Alexis Soloski 

Joan of Arc: Into the Fire review – David Byrne salutes martyr with rock musical

Despite handsome sets and a striking performance from Jo Lampert, this take on the tragic French warrior’s life isn’t quite as wild as it should be
  
  

Shouldn’t it be braver, wilder, more mystical? ... Jo Lampert and Michael James Shaw in Joan of Arc: Into the Fire.
Shouldn’t it be braver, wilder, more mystical? ... Jo Lampert and Michael James Shaw in Joan of Arc: Into the Fire. Photograph: Joan Marcus

Theatergoers shouldn’t martyr themselves for a ticket to Joan of Arc: Into the Fire, at the Public Theater. Though written by the Talking Heads frontman David Byrne and directed by Alex Timbers, who collaborated on the marvelous 2013 musical Here Lies Love, this rock concert retelling of the brief life and charred death of the virgin warrior sounds oddly indistinct.

The broad outlines of Joan’s story are familiar. A French peasant born during the hundred years war, she received messages from angels, who encouraged her to liberate France. Presenting herself to a nearby garrison, she convinced its soldiers to bring her to court and to introduce her to the dauphin. She helped to liberate a swath of French towns before being captured, tried for heresy, and burned at the stake. All of these events are comprehensibly presented during the sung-through musical, but there’s an absence of psychological acuity and Joan (Jo Lampert) never entirely emerges as a definite human character.

A banner greeting the audience on entry makes explicit the parallels between Joan’s time and our own with a banner recalling Senator Mitch McConnell’s condemnation of Senator Elizabeth Warren, a put-down recalibrated as a battle cry: “She was warned. She was given an explanation. Nevertheless, she persisted.” The banner falls and hunky men in jeans and henleys crowd the stage, singing a ballad that asks what any one person can do. Joan appears in silhouette with a musical answer: “Have faith, be strong.” She approaches the men and asks: “Let me be your Joan of Arc / Let me be your sacred heart.” She trades her contemporary outfit for peasant clothes, then doffs those for battle dress and a punky haircut. She is the rare woman who can really pull off chain mail.

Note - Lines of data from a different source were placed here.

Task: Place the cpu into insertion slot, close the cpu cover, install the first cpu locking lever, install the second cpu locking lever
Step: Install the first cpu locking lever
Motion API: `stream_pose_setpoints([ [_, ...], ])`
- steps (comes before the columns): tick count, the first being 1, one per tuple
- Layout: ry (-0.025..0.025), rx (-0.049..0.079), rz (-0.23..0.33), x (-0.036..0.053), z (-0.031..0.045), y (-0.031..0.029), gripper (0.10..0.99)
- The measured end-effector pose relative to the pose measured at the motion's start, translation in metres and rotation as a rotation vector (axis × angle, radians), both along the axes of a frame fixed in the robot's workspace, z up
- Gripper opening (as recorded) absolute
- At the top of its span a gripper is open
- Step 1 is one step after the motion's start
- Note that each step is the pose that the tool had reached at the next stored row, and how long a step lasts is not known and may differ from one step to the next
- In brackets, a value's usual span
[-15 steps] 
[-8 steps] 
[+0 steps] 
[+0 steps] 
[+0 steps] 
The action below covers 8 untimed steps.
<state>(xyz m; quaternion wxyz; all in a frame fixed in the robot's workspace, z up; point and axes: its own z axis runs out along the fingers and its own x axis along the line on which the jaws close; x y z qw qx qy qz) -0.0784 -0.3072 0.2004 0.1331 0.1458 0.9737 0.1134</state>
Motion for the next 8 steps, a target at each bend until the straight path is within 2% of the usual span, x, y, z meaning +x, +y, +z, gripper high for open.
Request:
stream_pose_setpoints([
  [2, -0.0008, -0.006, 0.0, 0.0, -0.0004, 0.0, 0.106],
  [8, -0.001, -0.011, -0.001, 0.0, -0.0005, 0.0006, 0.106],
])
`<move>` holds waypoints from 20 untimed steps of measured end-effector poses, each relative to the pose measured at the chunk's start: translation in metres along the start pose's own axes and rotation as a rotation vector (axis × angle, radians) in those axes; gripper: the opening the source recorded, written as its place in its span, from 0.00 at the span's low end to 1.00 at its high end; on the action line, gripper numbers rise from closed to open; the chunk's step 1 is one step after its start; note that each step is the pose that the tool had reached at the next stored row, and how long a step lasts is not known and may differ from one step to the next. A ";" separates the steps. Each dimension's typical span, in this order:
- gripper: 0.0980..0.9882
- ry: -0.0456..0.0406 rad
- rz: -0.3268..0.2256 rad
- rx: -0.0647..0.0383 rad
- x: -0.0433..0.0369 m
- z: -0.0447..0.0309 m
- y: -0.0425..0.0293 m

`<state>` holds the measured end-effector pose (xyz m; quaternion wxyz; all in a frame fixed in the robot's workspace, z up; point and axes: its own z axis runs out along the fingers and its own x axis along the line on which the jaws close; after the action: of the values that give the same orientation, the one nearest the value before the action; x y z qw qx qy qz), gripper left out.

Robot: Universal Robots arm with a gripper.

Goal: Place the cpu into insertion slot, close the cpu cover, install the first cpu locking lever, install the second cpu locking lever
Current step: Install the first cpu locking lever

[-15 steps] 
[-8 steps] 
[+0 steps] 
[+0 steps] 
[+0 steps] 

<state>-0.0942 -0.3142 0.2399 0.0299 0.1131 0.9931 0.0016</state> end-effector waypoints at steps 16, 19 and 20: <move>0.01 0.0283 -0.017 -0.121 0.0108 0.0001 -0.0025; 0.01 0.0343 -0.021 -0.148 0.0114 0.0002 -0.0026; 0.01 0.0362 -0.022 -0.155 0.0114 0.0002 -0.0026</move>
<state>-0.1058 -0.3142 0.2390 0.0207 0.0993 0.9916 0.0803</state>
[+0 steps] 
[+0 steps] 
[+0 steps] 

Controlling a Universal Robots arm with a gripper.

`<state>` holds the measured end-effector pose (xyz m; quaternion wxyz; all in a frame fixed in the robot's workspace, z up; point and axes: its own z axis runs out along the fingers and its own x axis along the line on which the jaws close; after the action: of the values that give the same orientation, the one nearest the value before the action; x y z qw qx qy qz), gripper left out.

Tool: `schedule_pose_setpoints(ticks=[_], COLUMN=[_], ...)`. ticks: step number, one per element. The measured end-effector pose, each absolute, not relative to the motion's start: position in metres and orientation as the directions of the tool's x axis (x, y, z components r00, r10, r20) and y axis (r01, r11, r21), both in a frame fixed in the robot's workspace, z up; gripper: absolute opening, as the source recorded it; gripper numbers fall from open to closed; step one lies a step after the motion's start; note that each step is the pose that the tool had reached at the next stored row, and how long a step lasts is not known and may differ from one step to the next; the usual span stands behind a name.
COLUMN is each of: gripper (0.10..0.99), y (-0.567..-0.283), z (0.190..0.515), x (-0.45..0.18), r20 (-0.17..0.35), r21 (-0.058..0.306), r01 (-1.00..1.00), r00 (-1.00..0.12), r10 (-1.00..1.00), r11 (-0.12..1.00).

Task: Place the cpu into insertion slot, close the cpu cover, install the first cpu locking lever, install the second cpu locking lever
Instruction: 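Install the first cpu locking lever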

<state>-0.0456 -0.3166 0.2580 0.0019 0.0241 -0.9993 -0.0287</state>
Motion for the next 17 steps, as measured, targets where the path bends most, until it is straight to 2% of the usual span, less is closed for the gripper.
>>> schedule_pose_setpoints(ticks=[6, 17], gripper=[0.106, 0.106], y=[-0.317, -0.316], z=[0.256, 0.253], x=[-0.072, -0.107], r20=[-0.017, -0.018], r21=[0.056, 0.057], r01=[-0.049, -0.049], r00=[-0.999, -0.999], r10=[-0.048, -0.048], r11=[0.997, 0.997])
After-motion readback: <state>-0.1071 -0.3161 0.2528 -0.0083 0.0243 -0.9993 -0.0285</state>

More songs follow, tracing Joan’s valor and victories on a turntable set dominated by a black ziggurat. Occasionally, it opens to reveal band members tucked away inside, like the medieval ascetics who were walled into churches. The set keeps moving and so do the colored lights and so do the dances (the choreography is by Steven Hoggett, using typically pedestrian movements). The pacing is brisk, the cast melodious, the orchestrations clever. It’s an agreeable evening, but shouldn’t it be braver, wilder, more mystical?

In Here Lies Love, a musical about Imelda Marcos, the music was mostly disco, a genre she loved. The beats and the dance party atmosphere made the audience uncomfortably complicit in the tale of dictatorship. One hoped for a similarly sly joining of form and structure and content, but that’s not really the case here.

Most of the Joan of Arc songs use a familiar rock ballad vocabulary and tend to blur together. There’s a moment when the vaunting English sing in the bro-ish tones of anthem rock, but then the French sing the same way when the tide of battle turns. The last third of the show, detailing Joan’s imprisonment, execution, and eventual canonization, has a more varied and particular sound, but this comes so late.

Surely as a woman defiantly out of step with her day – pluckier, holier, more resolute – Joan should have a separate musical vocabulary. Lampert, a slender and androgynous creature with piercing eyes and spiky hair, has a strong and flexible voice – rough or silvery, depending on the song, but she harmonizes with the men around her just fine. She is anyone who has ever stood up against oppression, but she is never quite herself. This is a Maid of Orleans who is not quite made-to-order.